Personal Project · 2025 - 2026
Navorina — Designing an AI system for financial reasoning, not reactions
Navorina is a personal project exploring how AI can support financial reasoning under uncertainty, rather than automate decisions or generate reactive advice.
When I started working on Navorina, I wasn’t trying to design another finance app. I was trying to understand why people struggle to make confident financial decisions, even when they have access to data, calculators, and tools.
The Problem
Most financial tools optimize for speed, automation, and surface-level insights. In practice, this fragments thinking.
Users jump between spreadsheets, dashboards, calculators, and notes — trying to piece together an understanding of their financial situation. Decisions become reactive, short-term, and difficult to explain, even to oneself.
The core problem wasn’t lack of information. It was the absence of clarity, continuity, and reasoning.
The Core Idea
I approached Navorina as a response to that gap. Instead of tracking transactions or predicting outcomes, Navorina focuses on financial snapshots — captured as states in time.
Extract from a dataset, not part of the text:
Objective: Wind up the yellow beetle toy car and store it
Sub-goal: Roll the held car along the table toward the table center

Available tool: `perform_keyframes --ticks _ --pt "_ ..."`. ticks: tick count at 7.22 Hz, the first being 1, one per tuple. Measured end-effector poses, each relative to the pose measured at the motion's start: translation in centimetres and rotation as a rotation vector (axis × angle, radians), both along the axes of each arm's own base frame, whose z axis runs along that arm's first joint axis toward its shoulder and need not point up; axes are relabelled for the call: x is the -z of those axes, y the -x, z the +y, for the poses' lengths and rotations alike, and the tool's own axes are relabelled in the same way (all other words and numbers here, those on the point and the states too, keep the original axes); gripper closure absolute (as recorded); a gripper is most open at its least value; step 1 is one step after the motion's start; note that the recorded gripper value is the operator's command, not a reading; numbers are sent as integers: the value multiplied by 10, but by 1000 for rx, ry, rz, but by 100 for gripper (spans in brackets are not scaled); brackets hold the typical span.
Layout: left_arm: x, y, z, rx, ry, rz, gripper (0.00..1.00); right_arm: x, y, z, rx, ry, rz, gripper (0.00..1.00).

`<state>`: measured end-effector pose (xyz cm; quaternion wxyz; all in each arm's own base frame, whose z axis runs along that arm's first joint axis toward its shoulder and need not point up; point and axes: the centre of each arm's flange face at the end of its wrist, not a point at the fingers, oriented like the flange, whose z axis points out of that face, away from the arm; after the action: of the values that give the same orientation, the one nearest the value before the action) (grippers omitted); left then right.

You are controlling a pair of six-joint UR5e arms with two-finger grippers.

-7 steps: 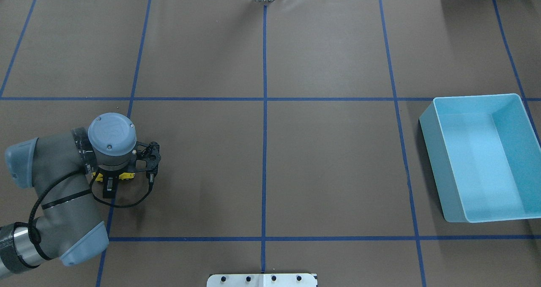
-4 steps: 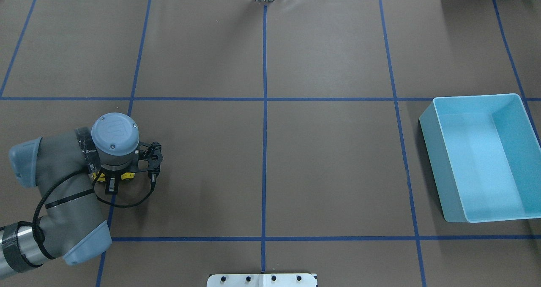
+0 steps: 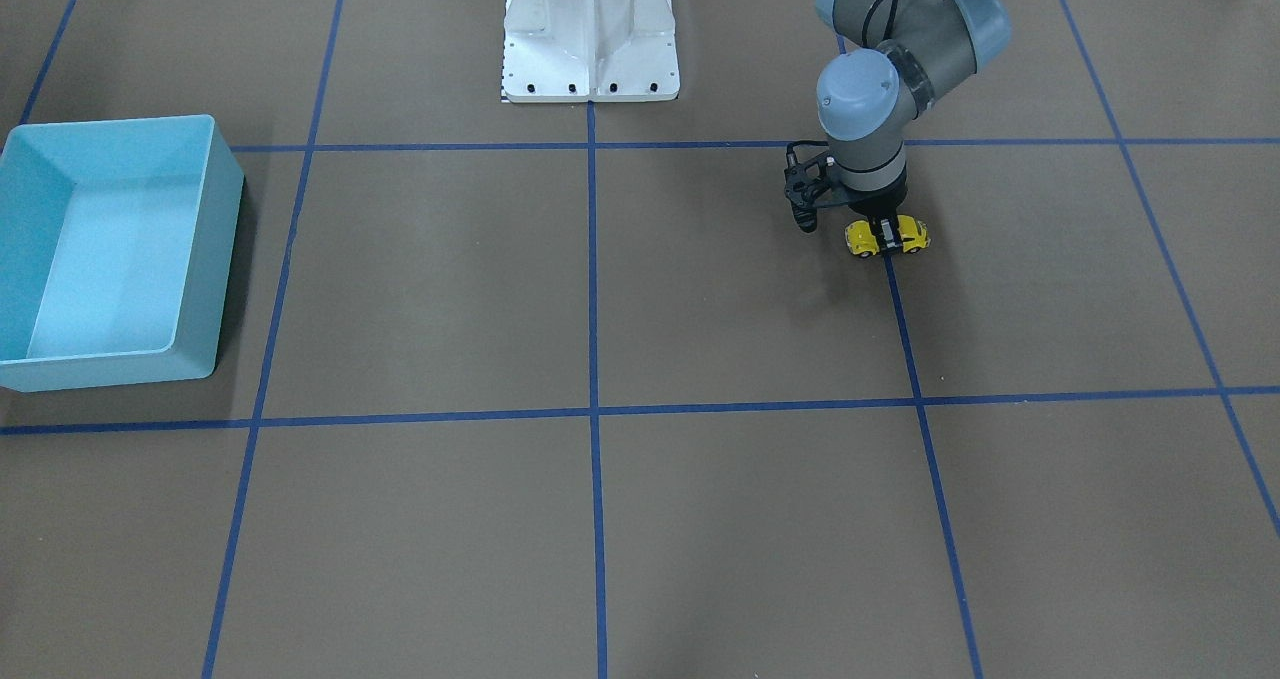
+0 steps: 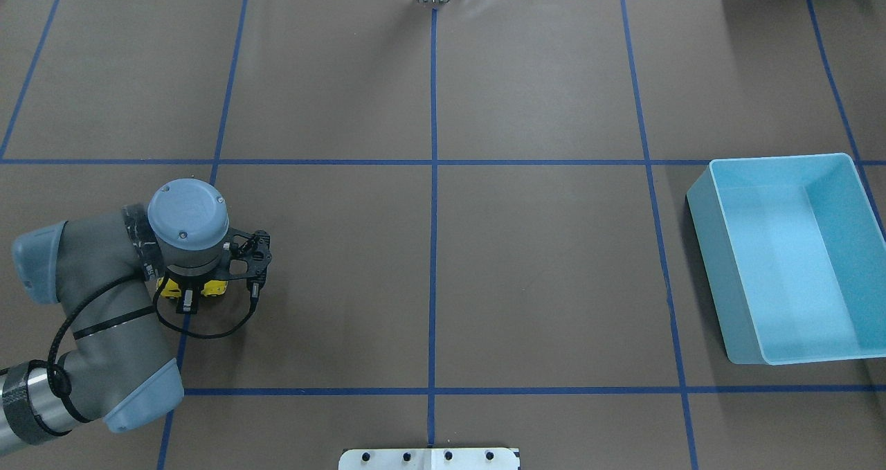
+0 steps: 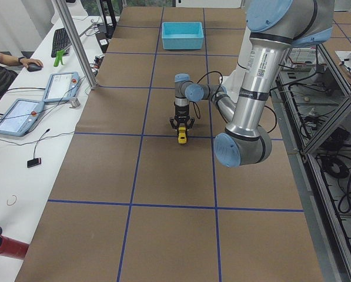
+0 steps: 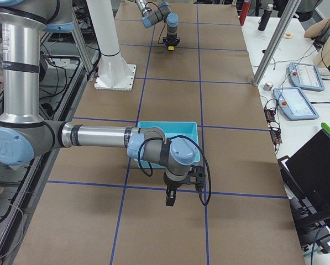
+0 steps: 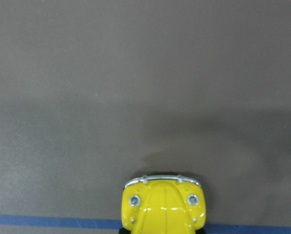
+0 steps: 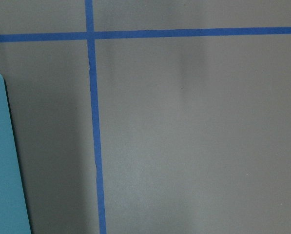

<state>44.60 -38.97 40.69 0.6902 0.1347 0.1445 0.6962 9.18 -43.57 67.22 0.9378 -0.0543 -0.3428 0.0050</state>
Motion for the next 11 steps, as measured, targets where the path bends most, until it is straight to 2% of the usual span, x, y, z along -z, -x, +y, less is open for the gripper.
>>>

Each snapshot represents income structure, expense structure, assumptions, and context. These snapshots can be compared, analyzed, and "revisited over time".
The goal is not to tell users what to do, but to help them understand "why their financial situation looks the way it does".
Design Philosophy
From the beginning, my role went beyond interface design. I acted as a "product architect", defining how the system should reason, what it is allowed to assume, and what must remain "explicit to the user".
Does this help the user reason better — or does it just make the system look smarter?
This principle shaped every layer of the product and prioritized reasoning over reactions.
Key Decisions
1. No "instant answers". Navorina deliberately avoids quick conclusions or flashy signals. Every verdict is grounded in "visible logic and assumptions". This slows down interaction — but builds trust. In a financial context, "trust over speed" matters.
2. Snapshots over streams. Instead of real-time dashboards or transaction feeds, the system centers around snapshots tied to time and context. This lets users understand what changed, compare states across months or scenarios, and "trace decisions back to their assumptions".
3. AI as "reasoning support", not a chatbot. AI operates behind the scenes — analyzing relationships, explaining outcomes, and highlighting what matters. The assistant does not replace judgment; it preserves context and supports thinking. "Clarity over automation" is the default.
Interaction Model
The interaction model is intentionally "calm". There are no alerts, no real-time distractions, and no pressure to act now. Users move between snapshots, explore differences, and understand decisions "in hindsight and over time".
System architecture (design perspective). I treated Navorina as "system design", not features. Reasoning is separated from presentation, context is preserved across interactions, and memory is "explicit rather than hidden".
Trade-offs and outcomes. This approach meant slower interaction, fewer impressive first-glance features, and "higher cognitive transparency". In return, the system reduced cognitive load, minimized context switching, and supported "long-term thinking". That outcome reinforced the idea that "clarity scales better than complexity".
What This Project Represents
For me, Navorina represents more than a single case study. It reflects how I approach complex, AI-driven systems, ambiguous problem spaces, and long-term decision support.
I don’t optimize for visual novelty or automation in isolation. I design systems that help people think more clearly over time.
Current State & Ongoing Development
Navorina is intentionally not finished. It exists as a working product, an ongoing research space, and a testbed for AI-assisted reasoning.
Each iteration reinforces the same principle: the system must remain understandable, auditable, and aligned with real human thinking.